En cierto pueblo había cuatro brahmanes que eran amigos. Tres habían alcanzado el confín de cuanto los hombres pueden saber, pero les faltaba cordura. El otro desdeñaba el saber; solo tenía cordura.
Un día se reunieron. ¿De qué sirven las prendas, dijeron, si no viajamos, si no logramos el favor de los reyes, si no ganamos dinero? Ante todo, viajaremos.
Pero cuando habían recorrido un trecho, dijo el mayor:
— Uno de nosotros, el cuarto, es un simple, que no tiene más que cordura. Sin el saber, con mera cordura, nadie obtiene el favor de los reyes. Por consiguiente, no compartiremos con él nuestras ganancias. Que se vuelva a su casa.
El segundo dijo:
— Esta no es manera de proceder. Desde muchachos hemos jugado juntos. Ven, mi noble amigo, tú tendrás tu parte en nuestras ganancias.
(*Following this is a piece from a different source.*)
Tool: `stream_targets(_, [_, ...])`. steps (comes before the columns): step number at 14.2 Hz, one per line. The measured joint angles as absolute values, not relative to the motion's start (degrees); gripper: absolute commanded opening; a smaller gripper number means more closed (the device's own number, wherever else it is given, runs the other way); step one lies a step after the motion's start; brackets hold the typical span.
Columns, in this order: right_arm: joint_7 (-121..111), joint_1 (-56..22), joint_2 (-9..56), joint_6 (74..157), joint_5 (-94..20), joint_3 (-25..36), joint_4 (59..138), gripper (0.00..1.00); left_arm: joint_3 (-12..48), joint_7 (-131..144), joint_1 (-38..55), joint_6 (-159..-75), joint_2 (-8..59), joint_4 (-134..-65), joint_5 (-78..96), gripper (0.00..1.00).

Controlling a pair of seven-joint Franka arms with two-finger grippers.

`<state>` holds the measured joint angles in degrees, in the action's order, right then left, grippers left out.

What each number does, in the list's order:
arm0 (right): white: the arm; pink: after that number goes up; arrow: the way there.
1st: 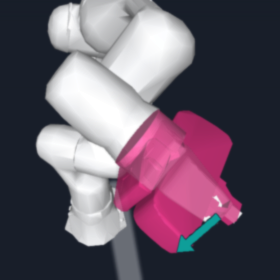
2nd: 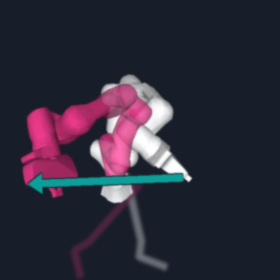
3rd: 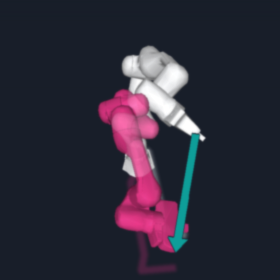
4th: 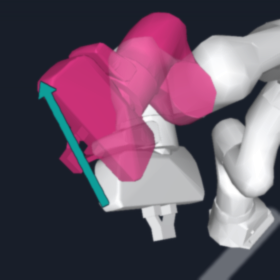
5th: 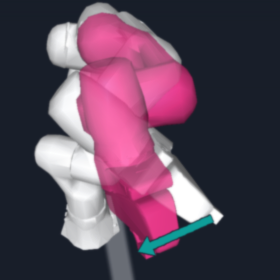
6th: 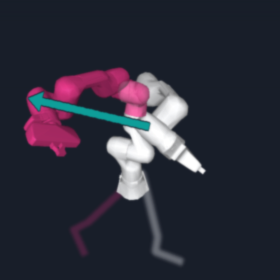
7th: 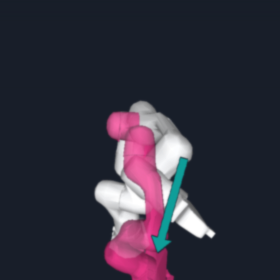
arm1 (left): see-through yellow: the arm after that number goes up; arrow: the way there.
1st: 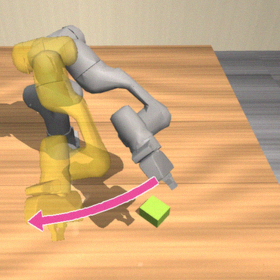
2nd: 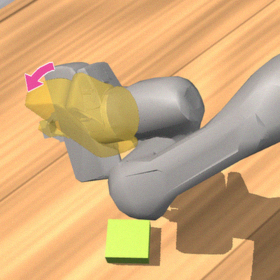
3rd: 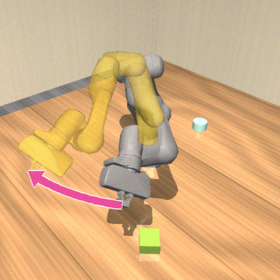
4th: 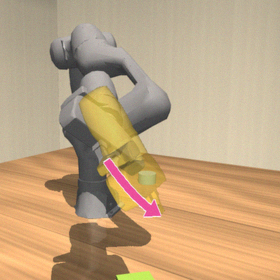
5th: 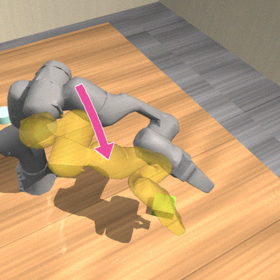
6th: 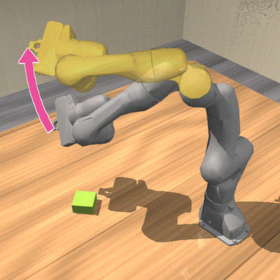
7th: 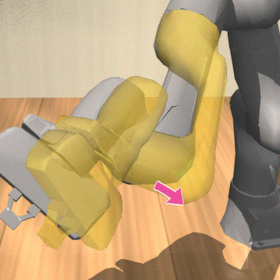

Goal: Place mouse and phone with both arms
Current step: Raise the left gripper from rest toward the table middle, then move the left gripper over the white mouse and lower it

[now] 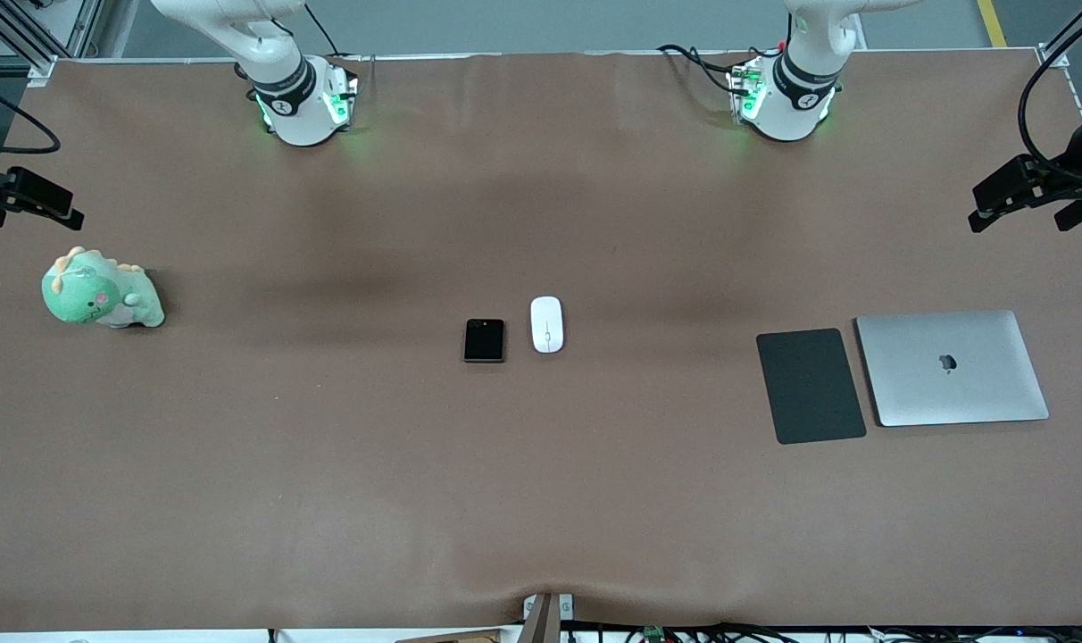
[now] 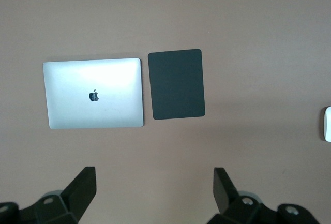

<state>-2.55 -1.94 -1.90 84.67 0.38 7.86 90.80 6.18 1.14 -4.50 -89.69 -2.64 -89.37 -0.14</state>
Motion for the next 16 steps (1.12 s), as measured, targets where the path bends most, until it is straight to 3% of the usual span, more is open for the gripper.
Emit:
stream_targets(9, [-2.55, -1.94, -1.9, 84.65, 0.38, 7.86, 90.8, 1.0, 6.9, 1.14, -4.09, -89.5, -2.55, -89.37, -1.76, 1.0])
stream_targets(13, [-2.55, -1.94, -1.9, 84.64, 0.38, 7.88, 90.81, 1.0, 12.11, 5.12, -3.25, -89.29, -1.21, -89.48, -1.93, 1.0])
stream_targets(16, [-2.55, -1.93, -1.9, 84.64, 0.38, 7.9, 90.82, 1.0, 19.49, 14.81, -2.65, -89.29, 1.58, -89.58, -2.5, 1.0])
Siguieron su camino y en un bosque hallaron los huesos de un león.
Uno de ellos dijo:
— Buena ocasión para ejercitar nuestros conocimientos. Aquí hay un animal muerto; resucitémoslo.
El primero dijo:
—Sé componer el esqueleto.
El segundo dijo:
—Puedo suministrar la piel, la carne y la sangre.
El tercero dijo:
—Sé darle la vida.
El primero compuso el esqueleto, el segundo suministró la piel, la carne y la sangre. El tercero se disponía a infundir la vida, cuando el hombre cuerdo observó:
—Es un león. Si lo resucitan, nos va a matar a todos.
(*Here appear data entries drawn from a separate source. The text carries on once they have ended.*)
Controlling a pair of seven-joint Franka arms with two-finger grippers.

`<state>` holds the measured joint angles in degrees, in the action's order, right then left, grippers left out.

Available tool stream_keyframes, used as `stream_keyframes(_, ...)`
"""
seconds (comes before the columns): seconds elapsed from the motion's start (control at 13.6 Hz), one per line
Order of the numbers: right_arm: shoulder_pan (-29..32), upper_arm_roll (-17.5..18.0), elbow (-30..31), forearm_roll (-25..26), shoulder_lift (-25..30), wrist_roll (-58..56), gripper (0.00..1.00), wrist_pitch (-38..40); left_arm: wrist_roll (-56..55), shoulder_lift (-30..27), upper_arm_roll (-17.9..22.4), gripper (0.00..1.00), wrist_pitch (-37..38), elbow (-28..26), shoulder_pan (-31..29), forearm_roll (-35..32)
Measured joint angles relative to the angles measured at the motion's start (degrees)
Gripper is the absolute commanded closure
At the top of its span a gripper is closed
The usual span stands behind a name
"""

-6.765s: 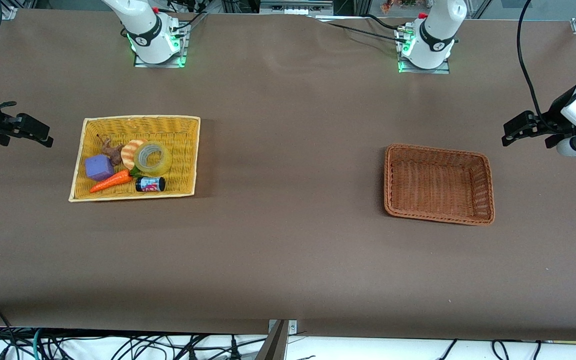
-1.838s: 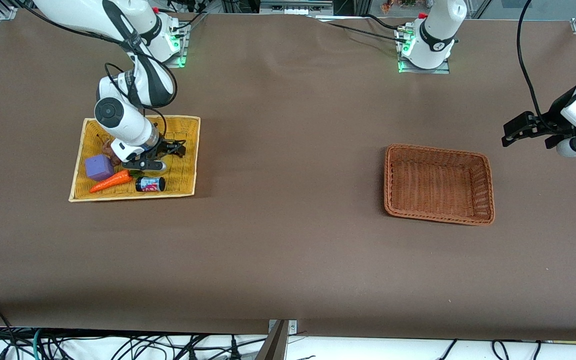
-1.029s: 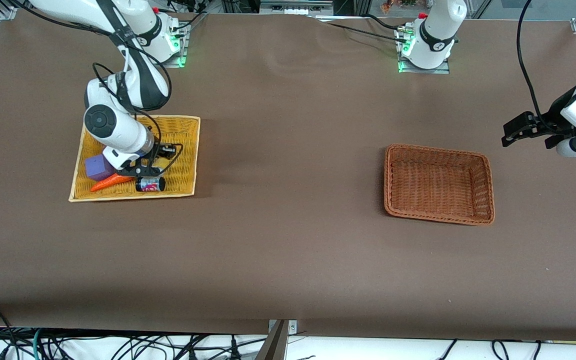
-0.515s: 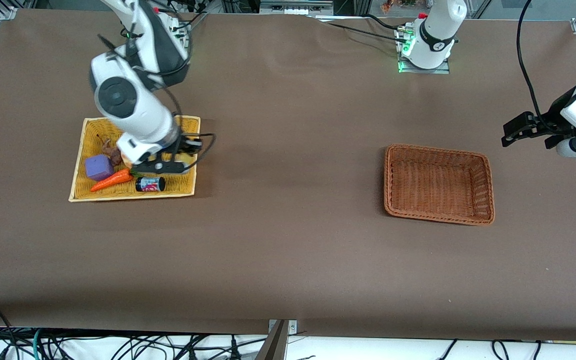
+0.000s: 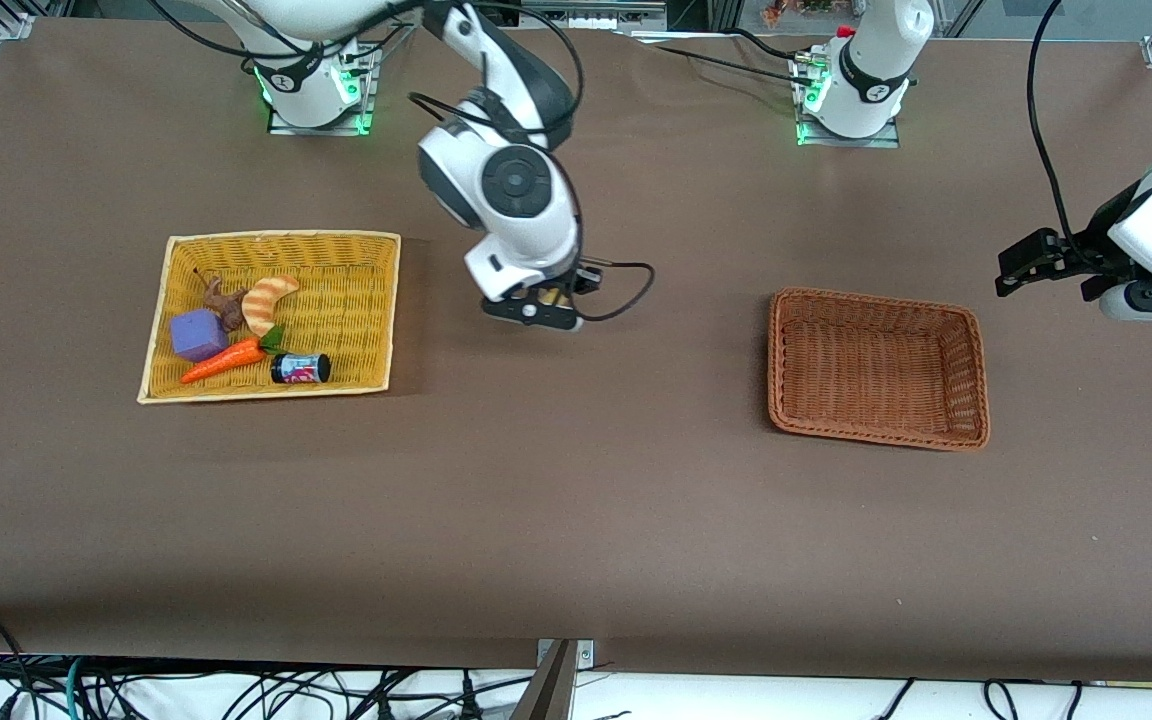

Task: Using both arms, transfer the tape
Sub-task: 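Lift the tape roll and carry it toward the table middle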

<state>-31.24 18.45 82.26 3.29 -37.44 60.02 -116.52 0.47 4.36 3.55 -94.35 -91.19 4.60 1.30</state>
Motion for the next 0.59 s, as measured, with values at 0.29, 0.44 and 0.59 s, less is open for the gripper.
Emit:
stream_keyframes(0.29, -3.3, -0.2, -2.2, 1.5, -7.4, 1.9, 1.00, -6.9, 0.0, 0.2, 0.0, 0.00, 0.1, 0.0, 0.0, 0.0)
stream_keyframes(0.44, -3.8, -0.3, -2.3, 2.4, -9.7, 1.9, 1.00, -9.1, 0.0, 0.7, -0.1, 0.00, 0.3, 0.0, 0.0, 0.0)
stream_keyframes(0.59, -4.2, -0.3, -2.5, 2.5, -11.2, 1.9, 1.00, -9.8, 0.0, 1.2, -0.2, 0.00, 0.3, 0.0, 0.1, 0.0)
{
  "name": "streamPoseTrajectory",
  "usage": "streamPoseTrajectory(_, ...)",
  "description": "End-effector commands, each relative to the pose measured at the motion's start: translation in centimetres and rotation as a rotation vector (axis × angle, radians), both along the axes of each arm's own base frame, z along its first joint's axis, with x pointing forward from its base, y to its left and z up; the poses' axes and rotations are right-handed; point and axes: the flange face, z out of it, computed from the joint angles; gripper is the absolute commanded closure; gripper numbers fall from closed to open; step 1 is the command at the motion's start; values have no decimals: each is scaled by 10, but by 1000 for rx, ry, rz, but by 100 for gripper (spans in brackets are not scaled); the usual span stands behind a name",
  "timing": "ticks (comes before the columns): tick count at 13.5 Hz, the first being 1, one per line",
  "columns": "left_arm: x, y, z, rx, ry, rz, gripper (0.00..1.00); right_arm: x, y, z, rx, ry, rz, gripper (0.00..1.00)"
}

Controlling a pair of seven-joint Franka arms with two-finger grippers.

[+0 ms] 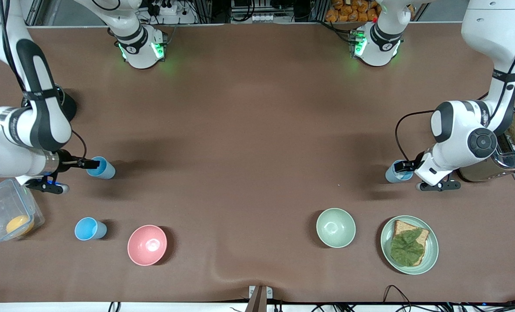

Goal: Stack blue cups with both arms
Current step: 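Grasp a blue cup with the right gripper while the left gripper grasps another, then carry the blue cup to the table middle with the left gripper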

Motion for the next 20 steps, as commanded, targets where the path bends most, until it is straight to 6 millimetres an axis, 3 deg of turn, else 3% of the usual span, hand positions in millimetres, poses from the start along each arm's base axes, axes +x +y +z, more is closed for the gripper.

—Eres muy simple —dijo el otro—. No seré yo el que frustre la labor de la sabiduría.
—En tal caso —respondió el hombre cuerdo— aguarda que me suba a este árbol.
Cuando lo hubo hecho, resucitaron al león; éste se levantó y mató a los tres. El hombre cuerdo esperó que se alejara el león, para bajar del árbol y volver a su casa.